- TO DO: What is needed is an exact copy of every line in the listing.
Segment Start: DATA
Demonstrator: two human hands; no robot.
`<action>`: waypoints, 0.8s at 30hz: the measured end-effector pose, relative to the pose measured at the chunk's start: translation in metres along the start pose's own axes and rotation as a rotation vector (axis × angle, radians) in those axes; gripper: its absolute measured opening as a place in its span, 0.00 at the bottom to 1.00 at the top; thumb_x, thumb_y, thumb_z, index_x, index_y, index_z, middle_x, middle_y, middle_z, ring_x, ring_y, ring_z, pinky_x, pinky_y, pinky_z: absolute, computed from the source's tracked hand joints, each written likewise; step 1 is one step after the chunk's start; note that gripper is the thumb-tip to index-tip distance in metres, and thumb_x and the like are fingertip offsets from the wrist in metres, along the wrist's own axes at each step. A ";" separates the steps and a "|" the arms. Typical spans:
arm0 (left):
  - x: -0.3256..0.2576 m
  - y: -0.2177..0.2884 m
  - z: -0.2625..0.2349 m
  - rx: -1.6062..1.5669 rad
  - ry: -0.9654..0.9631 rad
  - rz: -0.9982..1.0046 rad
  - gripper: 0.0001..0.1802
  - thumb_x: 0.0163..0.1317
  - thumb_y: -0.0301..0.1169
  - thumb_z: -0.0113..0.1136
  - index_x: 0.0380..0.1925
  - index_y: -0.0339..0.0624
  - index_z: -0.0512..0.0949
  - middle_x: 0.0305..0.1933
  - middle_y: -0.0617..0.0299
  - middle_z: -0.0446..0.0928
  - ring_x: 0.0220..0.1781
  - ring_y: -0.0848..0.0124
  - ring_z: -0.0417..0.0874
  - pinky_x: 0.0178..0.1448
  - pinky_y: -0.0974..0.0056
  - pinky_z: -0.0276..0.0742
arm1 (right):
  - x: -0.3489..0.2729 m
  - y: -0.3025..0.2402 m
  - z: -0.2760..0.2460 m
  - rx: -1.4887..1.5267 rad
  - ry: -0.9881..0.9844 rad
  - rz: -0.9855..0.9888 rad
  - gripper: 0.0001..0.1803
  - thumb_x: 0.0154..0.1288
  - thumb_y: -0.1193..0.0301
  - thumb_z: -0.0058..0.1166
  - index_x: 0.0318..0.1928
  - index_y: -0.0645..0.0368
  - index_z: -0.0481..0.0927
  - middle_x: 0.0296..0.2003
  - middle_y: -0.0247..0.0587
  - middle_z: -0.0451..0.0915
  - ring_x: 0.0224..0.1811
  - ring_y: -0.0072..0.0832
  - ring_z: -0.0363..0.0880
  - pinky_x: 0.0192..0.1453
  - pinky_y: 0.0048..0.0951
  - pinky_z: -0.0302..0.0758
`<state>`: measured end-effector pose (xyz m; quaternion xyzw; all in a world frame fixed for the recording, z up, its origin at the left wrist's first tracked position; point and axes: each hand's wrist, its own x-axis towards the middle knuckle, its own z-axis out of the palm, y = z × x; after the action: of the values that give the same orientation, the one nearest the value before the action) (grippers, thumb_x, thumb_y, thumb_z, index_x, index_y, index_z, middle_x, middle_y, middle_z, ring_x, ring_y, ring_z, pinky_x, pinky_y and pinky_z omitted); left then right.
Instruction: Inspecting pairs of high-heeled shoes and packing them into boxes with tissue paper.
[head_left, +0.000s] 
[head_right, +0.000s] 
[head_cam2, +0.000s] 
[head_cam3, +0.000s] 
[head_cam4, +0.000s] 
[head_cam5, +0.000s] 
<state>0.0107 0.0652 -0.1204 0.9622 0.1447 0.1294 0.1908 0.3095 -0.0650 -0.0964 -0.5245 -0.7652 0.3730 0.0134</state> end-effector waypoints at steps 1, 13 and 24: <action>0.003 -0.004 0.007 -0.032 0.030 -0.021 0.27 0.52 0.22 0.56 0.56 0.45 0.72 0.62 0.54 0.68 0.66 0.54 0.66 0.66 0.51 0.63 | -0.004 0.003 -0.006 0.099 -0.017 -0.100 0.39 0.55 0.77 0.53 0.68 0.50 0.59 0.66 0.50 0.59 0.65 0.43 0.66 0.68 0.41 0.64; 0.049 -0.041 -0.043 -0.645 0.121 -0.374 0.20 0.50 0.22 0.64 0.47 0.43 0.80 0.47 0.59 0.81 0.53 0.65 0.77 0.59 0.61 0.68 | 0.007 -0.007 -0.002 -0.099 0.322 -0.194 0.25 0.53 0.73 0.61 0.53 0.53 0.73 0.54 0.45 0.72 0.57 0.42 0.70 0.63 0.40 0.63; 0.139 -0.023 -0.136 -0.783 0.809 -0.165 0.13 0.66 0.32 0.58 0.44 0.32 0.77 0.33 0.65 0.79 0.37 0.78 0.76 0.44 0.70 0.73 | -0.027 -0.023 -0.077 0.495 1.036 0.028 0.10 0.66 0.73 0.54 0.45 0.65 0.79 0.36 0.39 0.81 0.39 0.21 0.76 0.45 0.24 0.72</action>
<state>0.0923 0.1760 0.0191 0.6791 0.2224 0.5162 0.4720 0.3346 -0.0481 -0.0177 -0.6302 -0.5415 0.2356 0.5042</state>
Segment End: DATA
- TASK RESPONSE:
Demonstrator: two human hands; no robot.
`<action>`: waypoints, 0.8s at 30hz: the measured end-effector pose, relative to the pose measured at the chunk's start: translation in metres along the start pose's own axes and rotation as a rotation vector (axis × angle, radians) in those axes; gripper: its absolute measured opening as a place in its span, 0.00 at the bottom to 1.00 at the top; thumb_x, thumb_y, thumb_z, index_x, index_y, index_z, middle_x, middle_y, middle_z, ring_x, ring_y, ring_z, pinky_x, pinky_y, pinky_z: absolute, computed from the source's tracked hand joints, each written likewise; step 1 is one step after the chunk's start; note that gripper is the thumb-tip to index-tip distance in metres, and thumb_x and the like are fingertip offsets from the wrist in metres, along the wrist's own axes at each step. A ";" separates the steps and a "|" the arms. Typical spans:
arm0 (left):
  - x: -0.3256..0.2576 m
  - y: -0.2177..0.2884 m
  - z: -0.2625..0.2349 m
  - rx: -1.6062..1.5669 rad
  - ry: -0.9654..0.9631 rad
  - rz: -0.9982..1.0046 rad
  - gripper: 0.0001..0.1802
  - thumb_x: 0.0163..0.1317
  - thumb_y: -0.0301..0.1169
  - thumb_z: -0.0113..0.1136
  - index_x: 0.0380..0.1925
  - index_y: -0.0339..0.0624
  - index_z: -0.0512..0.0949
  - middle_x: 0.0305..0.1933
  - middle_y: -0.0617..0.0299
  - middle_z: -0.0446..0.0928
  - ring_x: 0.0220..0.1781
  - ring_y: -0.0848..0.0124
  - ring_z: -0.0417..0.0874
  - pinky_x: 0.0178..0.1448
  - pinky_y: -0.0974..0.0056
  - pinky_z: -0.0276..0.0742
arm1 (right):
  - x: -0.3489..0.2729 m
  - y: -0.3025..0.2402 m
  - z: -0.2760..0.2460 m
  - rx: -1.4887..1.5267 rad
  - ry: -0.9881..0.9844 rad
  - rz: -0.9855..0.9888 rad
  - gripper: 0.0001..0.1803
  - thumb_x: 0.0154..0.1288
  - thumb_y: -0.1193..0.0301
  - thumb_z: -0.0058..0.1166
  - index_x: 0.0318..0.1928
  - index_y: -0.0645..0.0368
  - index_z: -0.0481..0.0927
  - middle_x: 0.0296..0.2003
  - middle_y: -0.0247..0.0587
  - middle_z: -0.0451..0.0915
  - ring_x: 0.0224..0.1811
  - ring_y: -0.0072..0.0832
  - ring_z: -0.0363..0.0880
  - pinky_x: 0.0192..0.1453
  - pinky_y: 0.0048..0.0951
  - pinky_z: -0.0302..0.0758
`<state>`: measured end-effector pose (xyz m; quaternion xyzw; all in a world frame fixed for the recording, z up, its origin at the left wrist's first tracked position; point and axes: each hand's wrist, its own x-axis towards the middle knuckle, its own z-axis out of the palm, y = z × x; after the action: of the values that give the same orientation, the one nearest the value before the action) (grippers, thumb_x, thumb_y, thumb_z, index_x, index_y, index_z, middle_x, middle_y, middle_z, ring_x, ring_y, ring_z, pinky_x, pinky_y and pinky_z omitted); left then right.
Instruction: Inspecting pairs of high-heeled shoes and packing them into boxes with tissue paper.
[head_left, +0.000s] 
[head_right, +0.000s] 
[head_cam2, +0.000s] 
[head_cam3, +0.000s] 
[head_cam4, +0.000s] 
[head_cam5, +0.000s] 
<state>0.0107 0.0652 -0.1204 0.9622 0.1447 0.1294 0.1908 0.3095 -0.0650 -0.0964 -0.5245 -0.7652 0.3730 0.0134</state> end-effector waypoints at steps 1, 13 and 24: <action>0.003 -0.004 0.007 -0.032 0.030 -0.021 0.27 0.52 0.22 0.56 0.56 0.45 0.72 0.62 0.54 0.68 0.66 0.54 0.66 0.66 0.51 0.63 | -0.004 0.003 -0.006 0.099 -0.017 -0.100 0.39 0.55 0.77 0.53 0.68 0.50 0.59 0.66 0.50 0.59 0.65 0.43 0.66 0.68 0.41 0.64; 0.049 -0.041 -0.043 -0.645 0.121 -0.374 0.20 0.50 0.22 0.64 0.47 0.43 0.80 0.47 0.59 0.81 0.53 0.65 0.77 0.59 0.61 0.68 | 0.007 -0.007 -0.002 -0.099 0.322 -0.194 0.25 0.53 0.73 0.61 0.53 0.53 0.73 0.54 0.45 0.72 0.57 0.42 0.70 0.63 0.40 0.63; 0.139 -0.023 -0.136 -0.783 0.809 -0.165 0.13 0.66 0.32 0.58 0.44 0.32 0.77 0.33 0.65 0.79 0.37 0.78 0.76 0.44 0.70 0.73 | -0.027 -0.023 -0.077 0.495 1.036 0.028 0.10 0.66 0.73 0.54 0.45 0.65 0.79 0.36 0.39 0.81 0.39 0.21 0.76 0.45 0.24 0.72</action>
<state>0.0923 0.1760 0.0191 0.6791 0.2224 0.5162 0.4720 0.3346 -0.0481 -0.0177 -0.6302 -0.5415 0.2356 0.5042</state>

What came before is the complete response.